The mishandled U.S. departure from Afghanistan, Trump continued, was primarily responsible for Russian strongman Vladimir Putin’s decision to invade Ukraine. “It’s a big part of the reason why Putin decided to do what he did. He would have never done that if I were in office. He would have never done that,” the former president said.
‘I THOUGHT HE WAS NEGOTIATING’: TRUMP DIDN’T THINK PUTIN WOULD ORDER THE UKRAINE INVASION
Trump is considering a third run for the presidency in 2024 and would begin any Republican primary as the most formidable candidate in the field. He possesses universal name identification, boasts a political war chest that could top $200 million by year’s end, and enjoys enviable popularity with grassroots conservative voters far exceeding that of any of his would-be competitors. Plus, the former president can run on the experience of having done the job.

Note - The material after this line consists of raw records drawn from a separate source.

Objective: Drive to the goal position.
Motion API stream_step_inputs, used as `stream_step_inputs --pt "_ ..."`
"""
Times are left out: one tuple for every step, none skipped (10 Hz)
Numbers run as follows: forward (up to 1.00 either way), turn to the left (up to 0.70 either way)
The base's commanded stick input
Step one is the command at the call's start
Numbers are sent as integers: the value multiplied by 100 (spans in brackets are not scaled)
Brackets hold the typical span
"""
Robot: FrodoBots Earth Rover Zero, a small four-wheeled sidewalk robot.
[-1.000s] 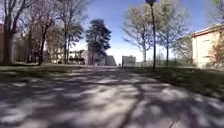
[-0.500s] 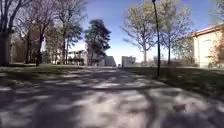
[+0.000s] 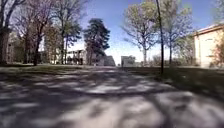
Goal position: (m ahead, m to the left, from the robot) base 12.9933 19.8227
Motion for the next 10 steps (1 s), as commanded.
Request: stream_step_inputs --pt "100 2" --pt "100 13" --pt "100 24" --pt "100 36" --pt "100 0" --pt "100 0" --pt "100 0" --pt "100 39" --pt "100 0" --pt "100 0"
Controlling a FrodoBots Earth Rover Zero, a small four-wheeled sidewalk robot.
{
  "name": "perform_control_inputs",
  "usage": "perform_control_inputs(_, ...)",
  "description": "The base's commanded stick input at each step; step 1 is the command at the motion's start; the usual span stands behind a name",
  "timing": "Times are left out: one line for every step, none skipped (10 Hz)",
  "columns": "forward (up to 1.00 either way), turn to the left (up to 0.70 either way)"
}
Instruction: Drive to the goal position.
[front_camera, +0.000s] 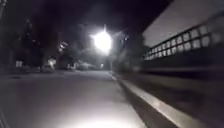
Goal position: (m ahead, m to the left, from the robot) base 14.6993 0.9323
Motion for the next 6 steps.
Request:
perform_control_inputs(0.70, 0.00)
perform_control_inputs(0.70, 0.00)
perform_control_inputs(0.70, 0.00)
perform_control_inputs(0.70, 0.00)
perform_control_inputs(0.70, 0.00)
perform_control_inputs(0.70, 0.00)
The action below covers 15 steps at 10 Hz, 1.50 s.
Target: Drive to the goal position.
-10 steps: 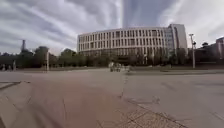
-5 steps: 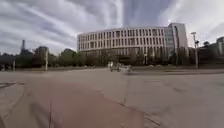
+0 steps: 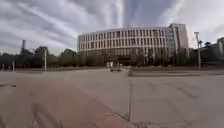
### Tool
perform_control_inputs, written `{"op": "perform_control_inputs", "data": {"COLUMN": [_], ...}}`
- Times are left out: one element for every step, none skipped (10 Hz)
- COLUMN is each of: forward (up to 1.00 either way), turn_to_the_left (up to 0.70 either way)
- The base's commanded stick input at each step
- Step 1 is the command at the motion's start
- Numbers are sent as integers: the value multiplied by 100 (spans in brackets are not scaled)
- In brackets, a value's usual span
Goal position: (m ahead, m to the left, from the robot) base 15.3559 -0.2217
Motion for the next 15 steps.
{"op": "perform_control_inputs", "data": {"forward": [85, 85, 85, 85, 85, 85, 85, 85, 85, 85, 85, 85, 85, 85, 85], "turn_to_the_left": [0, 0, 0, 0, 0, 0, 0, 0, 0, 0, -23, -32, -34, -25, 0]}}
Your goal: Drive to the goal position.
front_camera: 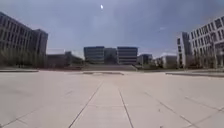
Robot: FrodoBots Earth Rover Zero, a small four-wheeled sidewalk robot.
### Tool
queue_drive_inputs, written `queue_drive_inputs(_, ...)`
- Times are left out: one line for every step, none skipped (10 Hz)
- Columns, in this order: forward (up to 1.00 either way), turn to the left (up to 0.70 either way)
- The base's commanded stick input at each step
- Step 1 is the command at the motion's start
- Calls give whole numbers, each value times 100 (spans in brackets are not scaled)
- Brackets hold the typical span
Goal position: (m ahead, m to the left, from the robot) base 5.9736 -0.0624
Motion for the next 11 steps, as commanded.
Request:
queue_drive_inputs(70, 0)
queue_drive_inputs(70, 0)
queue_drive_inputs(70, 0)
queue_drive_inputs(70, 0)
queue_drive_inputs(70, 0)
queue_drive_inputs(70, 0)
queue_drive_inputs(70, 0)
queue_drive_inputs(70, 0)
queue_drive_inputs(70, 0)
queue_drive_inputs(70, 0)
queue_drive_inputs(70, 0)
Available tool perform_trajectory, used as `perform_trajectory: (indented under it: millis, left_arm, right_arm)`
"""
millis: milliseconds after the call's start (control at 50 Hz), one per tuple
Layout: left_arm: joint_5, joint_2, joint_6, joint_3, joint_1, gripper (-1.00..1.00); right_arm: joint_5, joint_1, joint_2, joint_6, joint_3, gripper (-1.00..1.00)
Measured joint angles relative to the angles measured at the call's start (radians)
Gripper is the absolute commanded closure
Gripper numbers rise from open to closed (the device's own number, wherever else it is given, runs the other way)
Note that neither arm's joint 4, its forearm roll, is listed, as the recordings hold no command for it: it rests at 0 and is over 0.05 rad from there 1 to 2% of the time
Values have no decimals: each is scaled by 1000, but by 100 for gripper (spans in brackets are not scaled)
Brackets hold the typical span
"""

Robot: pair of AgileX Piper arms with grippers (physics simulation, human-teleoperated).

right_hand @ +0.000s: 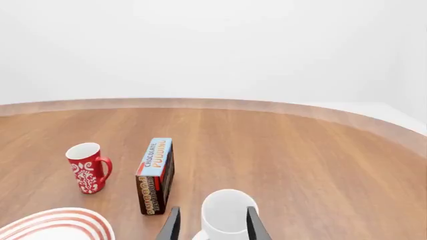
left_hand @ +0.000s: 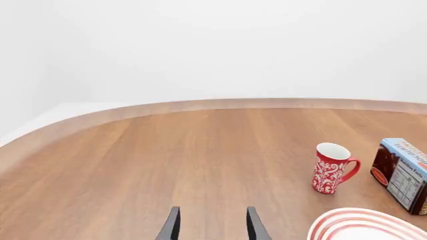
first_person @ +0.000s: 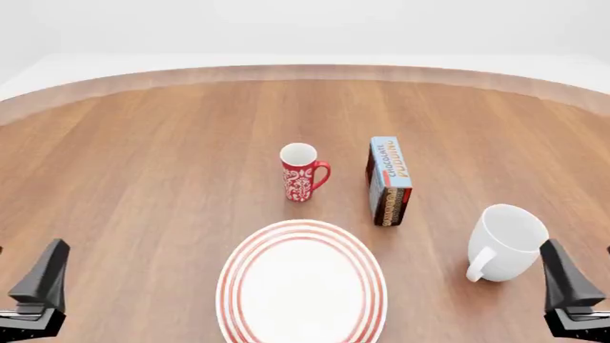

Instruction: Pick up the white mug and put it on the plate, and put the chocolate pudding to the right of the plate.

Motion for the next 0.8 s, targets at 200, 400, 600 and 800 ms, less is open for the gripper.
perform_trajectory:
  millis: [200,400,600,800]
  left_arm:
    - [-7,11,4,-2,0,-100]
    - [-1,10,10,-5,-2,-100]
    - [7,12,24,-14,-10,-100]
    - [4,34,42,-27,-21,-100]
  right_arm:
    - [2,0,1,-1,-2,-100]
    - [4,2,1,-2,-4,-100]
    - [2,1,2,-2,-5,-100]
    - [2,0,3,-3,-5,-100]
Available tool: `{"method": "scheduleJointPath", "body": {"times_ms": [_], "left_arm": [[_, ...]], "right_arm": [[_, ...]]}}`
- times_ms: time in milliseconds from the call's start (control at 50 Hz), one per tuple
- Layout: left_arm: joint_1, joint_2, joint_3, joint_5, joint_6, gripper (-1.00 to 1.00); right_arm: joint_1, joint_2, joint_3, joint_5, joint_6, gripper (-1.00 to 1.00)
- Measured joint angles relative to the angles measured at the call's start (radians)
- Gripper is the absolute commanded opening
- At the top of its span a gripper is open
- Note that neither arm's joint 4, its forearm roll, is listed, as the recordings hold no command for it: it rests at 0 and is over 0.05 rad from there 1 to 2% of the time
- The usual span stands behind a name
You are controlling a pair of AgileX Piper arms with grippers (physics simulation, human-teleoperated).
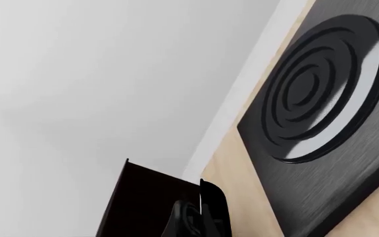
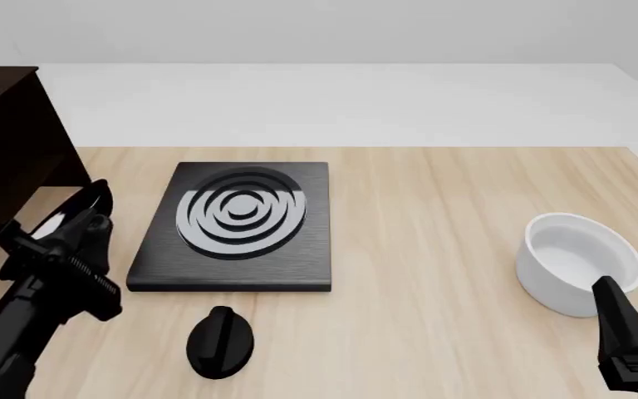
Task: Put the frying pan under the cabinet shelf.
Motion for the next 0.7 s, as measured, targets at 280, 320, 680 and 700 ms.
{"method": "scheduleJointPath", "body": {"times_ms": [280, 320, 680, 700], "left_arm": [[0.014, 0.055, -0.035, -0.002, -0.007, -1.00], [0.016, 0.064, -0.042, -0.003, -0.008, -1.00], [0.028, 0.120, -0.095, -0.007, -0.035, -1.00], [0.028, 0.123, -0.098, -0.007, -0.037, -1.00]], "right_arm": [[0.000, 0.000, 0.000, 0.000, 0.000, 1.00], [0.000, 0.000, 0.000, 0.000, 0.000, 1.00], [0.000, 0.000, 0.000, 0.000, 0.000, 1.00], [0.000, 0.000, 0.000, 0.000, 0.000, 1.00]]}}
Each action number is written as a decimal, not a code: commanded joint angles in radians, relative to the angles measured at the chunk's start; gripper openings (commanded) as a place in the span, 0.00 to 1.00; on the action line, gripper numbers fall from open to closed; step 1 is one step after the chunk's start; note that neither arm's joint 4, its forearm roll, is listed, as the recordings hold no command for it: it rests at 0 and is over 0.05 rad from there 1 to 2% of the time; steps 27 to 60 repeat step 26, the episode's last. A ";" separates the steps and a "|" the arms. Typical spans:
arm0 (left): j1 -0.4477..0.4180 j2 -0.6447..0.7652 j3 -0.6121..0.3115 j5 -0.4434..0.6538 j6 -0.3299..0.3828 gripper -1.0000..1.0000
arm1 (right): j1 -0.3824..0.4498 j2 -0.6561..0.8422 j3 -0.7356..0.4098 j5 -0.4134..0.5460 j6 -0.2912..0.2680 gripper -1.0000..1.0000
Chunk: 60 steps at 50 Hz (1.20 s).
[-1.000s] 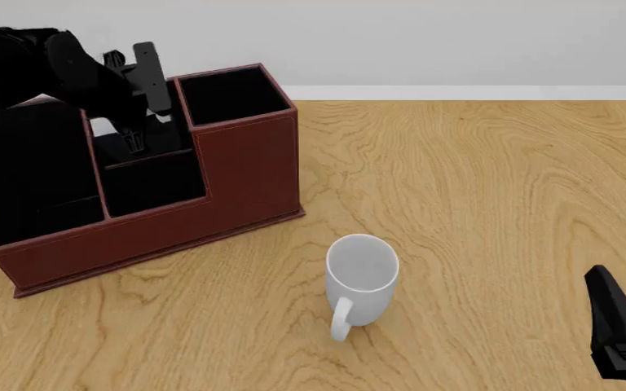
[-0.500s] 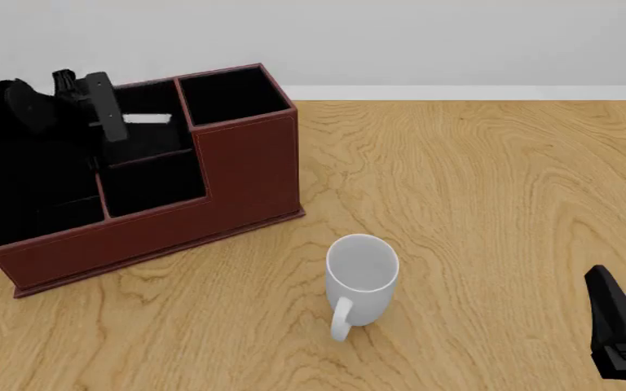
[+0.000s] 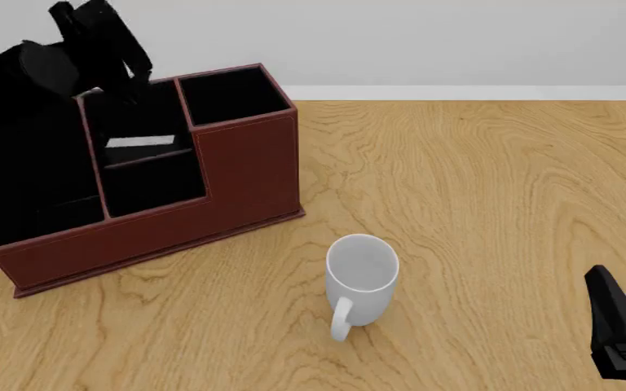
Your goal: Pick up the book and place it in the front compartment of the caddy.
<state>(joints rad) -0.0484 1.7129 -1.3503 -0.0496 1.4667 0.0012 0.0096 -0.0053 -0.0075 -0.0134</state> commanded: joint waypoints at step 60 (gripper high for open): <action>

Yet, typically for Trump, he seemed to struggle to articulate exactly why being the president, again, after a four-year absence, appeals to him beyond personal pride — returning again and again, throughout the interview, to 2020 and his unsupported claims that the election was stolen. The former president said evidence is forthcoming.
During a rally in South Carolina over the weekend, the former commander in chief said, “We may have to run again.” The statement suggests conditions in the U.S., and maybe internationally, are compelling Trump to undertake such a momentous task. Asked to elaborate, Trump fell back, first, on an old favorite: the polls.
“I’m looking at polls where I’m way ahead. We had a 98% approval rating in one of them, in the Republican Party,” he said, before reciting the litany of his successor’s perceived failures.
And what about the biggest issue of the moment, Russia’s unprovoked invasion of Ukraine? Aside from Trump’s argument that it would not have happened on his watch, how does he propose the U.S. respond?
It is an issue he might have to grapple with — the repercussions, at least — if he runs for president in 2024 and wins a second term.
Trump volunteered that he was intrigued by the three European leaders — from the Czech Republic, Poland, and Slovenia — who traveled to Kyiv to meet with Ukrainian President Volodymyr Zelensky to show support for his war-torn country. “Maybe they just shouldn’t leave,” Trump said.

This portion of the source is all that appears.